* Exercise description *
If a line in the listing below has the string "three", copy it out.

* Dataset content *
*** Block opens ***
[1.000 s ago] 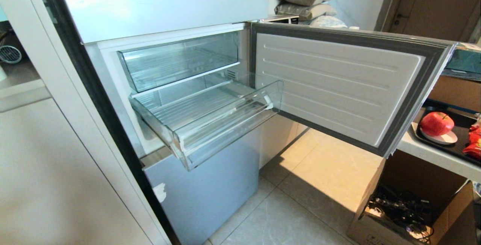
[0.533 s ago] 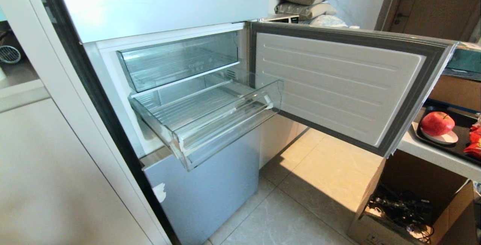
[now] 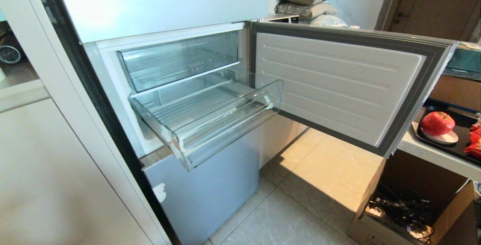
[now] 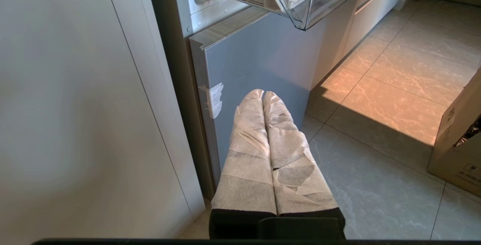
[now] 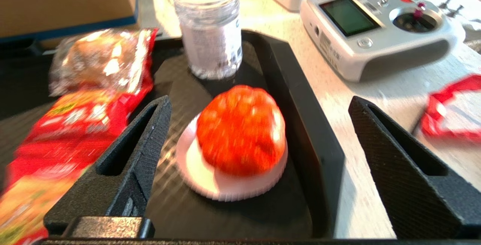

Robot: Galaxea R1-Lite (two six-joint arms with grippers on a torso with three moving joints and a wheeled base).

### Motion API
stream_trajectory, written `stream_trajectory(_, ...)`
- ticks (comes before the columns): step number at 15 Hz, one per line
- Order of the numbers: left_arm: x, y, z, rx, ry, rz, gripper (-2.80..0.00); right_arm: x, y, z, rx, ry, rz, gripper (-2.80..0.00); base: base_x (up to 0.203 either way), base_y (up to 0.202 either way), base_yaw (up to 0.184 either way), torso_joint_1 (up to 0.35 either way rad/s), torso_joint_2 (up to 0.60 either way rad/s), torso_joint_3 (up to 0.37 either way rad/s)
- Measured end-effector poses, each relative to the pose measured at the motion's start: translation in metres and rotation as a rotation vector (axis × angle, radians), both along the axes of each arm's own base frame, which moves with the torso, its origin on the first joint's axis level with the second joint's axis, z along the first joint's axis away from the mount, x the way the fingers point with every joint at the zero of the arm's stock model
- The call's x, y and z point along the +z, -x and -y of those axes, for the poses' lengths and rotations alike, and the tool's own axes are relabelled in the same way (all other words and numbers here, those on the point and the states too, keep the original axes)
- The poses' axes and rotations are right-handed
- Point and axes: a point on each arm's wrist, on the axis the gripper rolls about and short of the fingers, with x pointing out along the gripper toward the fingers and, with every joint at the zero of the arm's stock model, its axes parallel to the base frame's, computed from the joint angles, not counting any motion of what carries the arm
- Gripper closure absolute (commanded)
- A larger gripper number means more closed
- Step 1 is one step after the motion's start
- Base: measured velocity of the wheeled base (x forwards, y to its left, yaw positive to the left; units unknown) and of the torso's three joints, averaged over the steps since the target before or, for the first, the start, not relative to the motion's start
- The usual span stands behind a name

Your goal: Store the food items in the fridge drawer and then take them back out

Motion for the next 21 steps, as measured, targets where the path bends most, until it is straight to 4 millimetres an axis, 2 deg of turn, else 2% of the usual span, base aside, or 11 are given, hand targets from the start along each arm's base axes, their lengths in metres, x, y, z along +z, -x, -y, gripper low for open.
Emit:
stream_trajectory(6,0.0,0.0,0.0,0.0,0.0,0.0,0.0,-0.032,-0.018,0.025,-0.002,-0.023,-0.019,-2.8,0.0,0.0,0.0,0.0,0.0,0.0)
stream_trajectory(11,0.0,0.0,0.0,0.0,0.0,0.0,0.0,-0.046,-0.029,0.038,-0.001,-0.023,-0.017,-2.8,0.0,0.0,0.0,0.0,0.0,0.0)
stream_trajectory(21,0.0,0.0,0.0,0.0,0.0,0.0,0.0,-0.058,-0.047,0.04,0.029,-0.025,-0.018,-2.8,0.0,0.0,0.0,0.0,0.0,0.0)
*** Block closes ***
* Answer space *
Robot: Galaxea R1-Lite (two six-joint arms with grippers on a torso with three moving joints and a wheeled base).
- Base: measured velocity of the wheeled base (x forwards, y to its left, yaw positive to the left; units unknown) and of the torso's three joints, averaged over the steps since the target before or, for the first, the start, not relative to the motion's start

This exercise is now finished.